▶ [Your assignment] Given the material below, output exactly the lines from the line with "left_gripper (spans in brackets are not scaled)" to the line with "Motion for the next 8", both ends included, and no other lines.

_ _ _

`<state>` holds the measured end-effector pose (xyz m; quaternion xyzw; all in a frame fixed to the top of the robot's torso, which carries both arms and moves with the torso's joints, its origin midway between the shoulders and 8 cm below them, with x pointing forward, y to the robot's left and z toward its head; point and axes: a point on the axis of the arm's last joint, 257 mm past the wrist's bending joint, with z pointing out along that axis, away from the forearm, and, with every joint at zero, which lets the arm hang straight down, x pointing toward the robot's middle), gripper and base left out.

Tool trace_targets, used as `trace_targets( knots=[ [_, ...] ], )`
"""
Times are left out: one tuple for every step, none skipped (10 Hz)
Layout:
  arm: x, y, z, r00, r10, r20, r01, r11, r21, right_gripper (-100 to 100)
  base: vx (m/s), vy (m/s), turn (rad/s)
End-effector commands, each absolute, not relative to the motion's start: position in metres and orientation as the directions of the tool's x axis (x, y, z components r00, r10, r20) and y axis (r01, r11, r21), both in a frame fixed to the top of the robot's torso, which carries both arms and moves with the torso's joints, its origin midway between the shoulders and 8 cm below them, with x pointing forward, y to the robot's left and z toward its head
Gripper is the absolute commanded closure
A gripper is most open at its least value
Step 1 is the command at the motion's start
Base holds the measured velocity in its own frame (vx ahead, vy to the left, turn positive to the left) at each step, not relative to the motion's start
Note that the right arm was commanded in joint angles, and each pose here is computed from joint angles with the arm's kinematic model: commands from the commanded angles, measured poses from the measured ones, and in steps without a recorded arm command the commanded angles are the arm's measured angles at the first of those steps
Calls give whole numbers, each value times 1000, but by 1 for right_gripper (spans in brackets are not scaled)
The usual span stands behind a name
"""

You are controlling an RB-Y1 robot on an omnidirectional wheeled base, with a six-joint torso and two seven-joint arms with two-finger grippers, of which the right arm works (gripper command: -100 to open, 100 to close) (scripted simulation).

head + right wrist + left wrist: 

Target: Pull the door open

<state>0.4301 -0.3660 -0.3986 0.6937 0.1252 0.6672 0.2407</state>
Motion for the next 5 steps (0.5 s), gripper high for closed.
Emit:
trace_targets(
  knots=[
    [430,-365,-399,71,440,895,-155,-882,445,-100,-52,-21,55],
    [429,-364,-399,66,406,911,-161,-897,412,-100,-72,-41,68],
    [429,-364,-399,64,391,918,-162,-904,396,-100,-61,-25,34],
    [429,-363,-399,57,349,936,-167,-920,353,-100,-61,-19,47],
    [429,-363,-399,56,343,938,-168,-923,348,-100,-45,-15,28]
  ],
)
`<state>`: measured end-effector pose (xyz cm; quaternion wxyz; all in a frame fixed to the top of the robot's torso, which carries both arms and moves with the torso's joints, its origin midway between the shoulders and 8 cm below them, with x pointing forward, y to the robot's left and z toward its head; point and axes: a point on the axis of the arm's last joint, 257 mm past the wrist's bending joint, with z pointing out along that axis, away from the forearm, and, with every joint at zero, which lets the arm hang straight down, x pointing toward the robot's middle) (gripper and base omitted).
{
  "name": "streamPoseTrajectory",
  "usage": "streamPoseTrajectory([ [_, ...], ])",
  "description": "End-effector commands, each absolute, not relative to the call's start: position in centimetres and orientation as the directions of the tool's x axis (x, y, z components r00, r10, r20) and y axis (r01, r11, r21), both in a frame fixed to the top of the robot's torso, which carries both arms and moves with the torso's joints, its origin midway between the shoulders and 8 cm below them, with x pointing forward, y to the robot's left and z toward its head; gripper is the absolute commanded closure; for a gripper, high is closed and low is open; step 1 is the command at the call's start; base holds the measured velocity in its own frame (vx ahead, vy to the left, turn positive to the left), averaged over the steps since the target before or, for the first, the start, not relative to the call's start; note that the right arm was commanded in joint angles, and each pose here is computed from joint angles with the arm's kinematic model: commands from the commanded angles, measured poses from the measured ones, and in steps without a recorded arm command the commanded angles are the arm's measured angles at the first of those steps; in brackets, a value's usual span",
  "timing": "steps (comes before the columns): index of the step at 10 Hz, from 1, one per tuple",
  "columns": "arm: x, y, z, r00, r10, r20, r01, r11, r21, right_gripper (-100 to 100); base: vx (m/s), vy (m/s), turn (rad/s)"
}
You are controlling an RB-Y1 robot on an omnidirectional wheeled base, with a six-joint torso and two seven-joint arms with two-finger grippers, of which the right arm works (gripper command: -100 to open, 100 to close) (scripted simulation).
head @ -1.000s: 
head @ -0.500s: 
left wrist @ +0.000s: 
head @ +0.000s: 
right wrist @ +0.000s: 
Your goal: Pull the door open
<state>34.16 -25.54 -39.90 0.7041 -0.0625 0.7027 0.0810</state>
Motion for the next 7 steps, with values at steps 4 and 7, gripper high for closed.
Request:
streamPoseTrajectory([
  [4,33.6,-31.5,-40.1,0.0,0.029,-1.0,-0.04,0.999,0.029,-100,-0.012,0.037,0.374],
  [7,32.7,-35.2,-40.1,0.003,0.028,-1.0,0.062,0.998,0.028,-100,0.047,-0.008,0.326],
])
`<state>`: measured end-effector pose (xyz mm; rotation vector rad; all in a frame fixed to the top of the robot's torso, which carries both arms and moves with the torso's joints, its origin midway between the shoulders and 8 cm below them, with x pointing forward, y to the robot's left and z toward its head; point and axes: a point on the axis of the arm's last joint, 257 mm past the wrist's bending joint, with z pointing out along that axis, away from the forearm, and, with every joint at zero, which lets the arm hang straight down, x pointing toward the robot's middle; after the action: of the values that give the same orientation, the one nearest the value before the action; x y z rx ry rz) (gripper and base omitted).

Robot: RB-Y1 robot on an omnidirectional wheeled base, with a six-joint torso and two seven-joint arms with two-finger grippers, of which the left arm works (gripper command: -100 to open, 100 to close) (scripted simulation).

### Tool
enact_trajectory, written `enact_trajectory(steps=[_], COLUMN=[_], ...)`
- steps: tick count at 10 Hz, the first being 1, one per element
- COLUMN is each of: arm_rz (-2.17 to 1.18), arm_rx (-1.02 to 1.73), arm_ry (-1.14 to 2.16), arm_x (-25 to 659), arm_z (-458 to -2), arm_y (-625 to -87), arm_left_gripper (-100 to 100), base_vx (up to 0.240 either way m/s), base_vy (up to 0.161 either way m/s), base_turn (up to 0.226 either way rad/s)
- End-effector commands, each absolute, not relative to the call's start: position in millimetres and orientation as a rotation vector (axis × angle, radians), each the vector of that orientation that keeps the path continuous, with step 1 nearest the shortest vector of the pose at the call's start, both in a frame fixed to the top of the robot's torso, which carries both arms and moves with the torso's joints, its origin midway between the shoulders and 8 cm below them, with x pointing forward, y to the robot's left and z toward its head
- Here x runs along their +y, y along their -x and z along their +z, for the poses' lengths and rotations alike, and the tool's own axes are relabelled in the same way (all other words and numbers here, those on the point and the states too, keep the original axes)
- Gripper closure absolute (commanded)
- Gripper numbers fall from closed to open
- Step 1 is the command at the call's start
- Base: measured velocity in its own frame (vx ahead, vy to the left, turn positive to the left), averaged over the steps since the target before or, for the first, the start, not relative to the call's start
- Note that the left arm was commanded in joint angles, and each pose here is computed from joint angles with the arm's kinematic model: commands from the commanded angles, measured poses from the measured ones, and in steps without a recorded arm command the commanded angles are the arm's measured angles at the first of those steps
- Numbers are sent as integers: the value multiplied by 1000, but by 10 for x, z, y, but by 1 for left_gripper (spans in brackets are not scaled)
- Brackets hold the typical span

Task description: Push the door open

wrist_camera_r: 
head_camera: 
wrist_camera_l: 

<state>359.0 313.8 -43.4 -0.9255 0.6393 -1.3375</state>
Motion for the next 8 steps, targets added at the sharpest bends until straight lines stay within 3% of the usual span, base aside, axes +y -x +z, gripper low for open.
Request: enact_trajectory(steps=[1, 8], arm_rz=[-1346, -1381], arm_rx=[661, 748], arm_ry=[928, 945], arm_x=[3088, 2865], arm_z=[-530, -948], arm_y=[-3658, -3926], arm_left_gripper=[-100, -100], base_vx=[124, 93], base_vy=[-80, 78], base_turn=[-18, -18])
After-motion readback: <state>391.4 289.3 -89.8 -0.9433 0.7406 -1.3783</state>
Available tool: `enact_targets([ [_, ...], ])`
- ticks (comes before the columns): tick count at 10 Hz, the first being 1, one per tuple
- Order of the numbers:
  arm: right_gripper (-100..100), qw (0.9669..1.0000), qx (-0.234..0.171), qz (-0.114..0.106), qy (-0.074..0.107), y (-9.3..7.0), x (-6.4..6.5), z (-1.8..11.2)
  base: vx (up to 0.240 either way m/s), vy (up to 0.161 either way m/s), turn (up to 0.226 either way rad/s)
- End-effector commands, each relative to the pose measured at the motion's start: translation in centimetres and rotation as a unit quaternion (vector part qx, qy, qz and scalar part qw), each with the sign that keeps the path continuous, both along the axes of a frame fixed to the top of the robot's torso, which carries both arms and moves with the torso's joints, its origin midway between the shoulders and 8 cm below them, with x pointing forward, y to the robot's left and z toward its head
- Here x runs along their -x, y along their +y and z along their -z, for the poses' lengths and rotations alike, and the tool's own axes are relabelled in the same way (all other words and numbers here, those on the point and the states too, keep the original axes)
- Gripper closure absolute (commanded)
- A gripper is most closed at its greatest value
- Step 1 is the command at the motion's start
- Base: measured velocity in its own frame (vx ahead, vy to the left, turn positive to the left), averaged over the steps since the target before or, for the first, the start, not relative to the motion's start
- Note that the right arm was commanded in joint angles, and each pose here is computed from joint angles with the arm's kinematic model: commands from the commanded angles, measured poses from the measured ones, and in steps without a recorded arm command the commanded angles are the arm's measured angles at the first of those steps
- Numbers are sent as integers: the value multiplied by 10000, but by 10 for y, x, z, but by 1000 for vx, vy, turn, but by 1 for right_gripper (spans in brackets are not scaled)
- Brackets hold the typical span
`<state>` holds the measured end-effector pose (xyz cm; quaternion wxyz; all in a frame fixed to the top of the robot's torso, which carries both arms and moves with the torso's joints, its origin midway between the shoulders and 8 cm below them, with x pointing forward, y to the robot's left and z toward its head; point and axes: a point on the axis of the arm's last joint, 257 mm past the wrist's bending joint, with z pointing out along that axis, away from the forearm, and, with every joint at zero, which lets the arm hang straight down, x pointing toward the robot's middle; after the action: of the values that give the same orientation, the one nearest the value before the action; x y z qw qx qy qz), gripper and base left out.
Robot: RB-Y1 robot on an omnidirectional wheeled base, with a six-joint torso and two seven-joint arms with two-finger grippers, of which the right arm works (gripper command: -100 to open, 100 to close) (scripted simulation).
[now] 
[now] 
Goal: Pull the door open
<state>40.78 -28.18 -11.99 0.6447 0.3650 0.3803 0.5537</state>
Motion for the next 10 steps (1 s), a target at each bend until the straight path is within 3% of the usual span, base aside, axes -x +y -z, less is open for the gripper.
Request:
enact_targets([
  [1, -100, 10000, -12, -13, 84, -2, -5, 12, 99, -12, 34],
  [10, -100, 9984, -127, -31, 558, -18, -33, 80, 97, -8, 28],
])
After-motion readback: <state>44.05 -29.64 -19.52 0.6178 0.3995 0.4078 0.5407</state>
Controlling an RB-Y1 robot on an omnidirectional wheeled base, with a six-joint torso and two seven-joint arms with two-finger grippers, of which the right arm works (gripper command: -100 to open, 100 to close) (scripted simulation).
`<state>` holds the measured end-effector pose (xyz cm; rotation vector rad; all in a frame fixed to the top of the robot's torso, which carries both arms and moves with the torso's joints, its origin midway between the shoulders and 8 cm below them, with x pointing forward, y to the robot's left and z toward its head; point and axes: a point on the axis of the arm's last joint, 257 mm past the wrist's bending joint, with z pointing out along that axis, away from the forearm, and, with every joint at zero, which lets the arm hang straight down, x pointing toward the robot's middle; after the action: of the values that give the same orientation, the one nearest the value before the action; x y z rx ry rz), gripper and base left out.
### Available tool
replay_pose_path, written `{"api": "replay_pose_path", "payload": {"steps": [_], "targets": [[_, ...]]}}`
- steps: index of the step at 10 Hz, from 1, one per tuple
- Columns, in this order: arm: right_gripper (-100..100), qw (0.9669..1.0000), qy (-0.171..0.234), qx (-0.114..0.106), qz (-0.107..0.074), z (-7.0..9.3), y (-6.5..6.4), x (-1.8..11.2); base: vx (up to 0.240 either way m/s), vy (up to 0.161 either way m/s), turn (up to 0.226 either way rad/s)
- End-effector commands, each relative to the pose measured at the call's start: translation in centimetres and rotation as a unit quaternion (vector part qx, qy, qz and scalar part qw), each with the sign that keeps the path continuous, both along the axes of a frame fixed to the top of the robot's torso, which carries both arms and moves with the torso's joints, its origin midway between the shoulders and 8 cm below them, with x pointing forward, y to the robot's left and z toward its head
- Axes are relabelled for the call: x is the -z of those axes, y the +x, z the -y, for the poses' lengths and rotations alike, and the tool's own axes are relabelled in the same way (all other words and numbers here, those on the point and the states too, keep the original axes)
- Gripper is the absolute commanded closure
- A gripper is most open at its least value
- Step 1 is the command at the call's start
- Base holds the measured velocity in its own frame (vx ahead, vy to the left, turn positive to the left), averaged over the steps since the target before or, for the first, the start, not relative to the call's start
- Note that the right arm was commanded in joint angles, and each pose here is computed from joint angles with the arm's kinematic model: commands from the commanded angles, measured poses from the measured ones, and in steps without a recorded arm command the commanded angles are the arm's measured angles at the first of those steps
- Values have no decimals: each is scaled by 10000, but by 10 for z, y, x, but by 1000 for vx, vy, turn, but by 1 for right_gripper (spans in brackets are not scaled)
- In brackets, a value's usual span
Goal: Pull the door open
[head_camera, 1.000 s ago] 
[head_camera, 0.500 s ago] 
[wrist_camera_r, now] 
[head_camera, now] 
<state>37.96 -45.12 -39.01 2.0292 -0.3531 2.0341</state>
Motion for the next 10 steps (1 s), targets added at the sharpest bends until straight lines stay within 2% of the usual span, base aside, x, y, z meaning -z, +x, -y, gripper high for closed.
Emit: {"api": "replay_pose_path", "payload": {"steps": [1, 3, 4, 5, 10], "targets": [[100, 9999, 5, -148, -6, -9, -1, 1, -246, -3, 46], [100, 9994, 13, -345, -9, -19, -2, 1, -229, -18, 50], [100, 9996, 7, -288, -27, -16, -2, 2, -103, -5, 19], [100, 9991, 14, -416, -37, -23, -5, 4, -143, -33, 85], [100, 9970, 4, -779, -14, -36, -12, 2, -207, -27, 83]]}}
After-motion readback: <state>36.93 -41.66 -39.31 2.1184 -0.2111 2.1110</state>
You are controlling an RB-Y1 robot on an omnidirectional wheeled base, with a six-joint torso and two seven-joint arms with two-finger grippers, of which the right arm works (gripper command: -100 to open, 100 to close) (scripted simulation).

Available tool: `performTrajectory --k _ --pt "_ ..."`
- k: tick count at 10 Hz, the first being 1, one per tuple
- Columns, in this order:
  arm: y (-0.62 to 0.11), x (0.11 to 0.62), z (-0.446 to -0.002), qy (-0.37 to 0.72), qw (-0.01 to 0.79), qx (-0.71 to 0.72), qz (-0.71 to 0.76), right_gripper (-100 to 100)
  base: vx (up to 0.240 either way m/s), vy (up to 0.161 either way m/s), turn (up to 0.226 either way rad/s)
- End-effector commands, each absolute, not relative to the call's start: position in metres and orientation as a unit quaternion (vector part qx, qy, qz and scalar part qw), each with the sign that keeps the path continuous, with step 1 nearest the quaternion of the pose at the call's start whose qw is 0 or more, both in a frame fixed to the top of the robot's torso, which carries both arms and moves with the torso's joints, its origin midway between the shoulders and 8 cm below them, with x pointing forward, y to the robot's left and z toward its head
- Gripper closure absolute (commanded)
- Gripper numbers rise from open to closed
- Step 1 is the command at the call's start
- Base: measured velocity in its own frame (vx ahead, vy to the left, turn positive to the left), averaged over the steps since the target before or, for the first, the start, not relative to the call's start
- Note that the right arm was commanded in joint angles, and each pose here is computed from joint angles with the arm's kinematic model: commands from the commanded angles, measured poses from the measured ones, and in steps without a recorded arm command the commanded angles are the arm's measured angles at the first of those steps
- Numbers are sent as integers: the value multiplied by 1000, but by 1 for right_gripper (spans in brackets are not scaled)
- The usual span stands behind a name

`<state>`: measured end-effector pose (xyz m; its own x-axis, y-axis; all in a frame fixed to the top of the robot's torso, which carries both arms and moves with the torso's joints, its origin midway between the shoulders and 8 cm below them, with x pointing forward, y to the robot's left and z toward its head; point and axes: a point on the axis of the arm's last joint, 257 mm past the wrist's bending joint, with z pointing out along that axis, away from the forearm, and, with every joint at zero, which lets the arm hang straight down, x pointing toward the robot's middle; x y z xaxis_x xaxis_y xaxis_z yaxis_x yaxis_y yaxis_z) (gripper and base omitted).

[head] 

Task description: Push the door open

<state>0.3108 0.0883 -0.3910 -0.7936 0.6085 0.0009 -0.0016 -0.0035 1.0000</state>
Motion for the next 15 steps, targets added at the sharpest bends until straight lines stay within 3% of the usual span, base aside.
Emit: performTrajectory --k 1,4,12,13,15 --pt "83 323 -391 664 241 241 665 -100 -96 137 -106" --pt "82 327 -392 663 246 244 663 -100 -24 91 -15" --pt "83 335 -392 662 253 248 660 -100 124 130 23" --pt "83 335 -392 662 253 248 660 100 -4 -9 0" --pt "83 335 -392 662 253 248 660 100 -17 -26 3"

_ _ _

▶ [Output of the exercise]
- Numbers are sent as integers: the value multiplied by 1000, but by 10 for x, z, y, but by 1 for left_gripper (spans in brackets are not scaled)
- Brackets hold the typical span

Task description: Push the door open

wrist_camera_r: 
head_camera: 
wrist_camera_l: 

<state>359.0 313.8 -43.4 -0.9255 0.6393 -1.3375</state>
Motion for the next 8 steps, targets added at the sharpest bends until straight lines stay within 3% of the usual span, base aside, axes +y -x +z, gripper low for open.

What appears above is the full answer.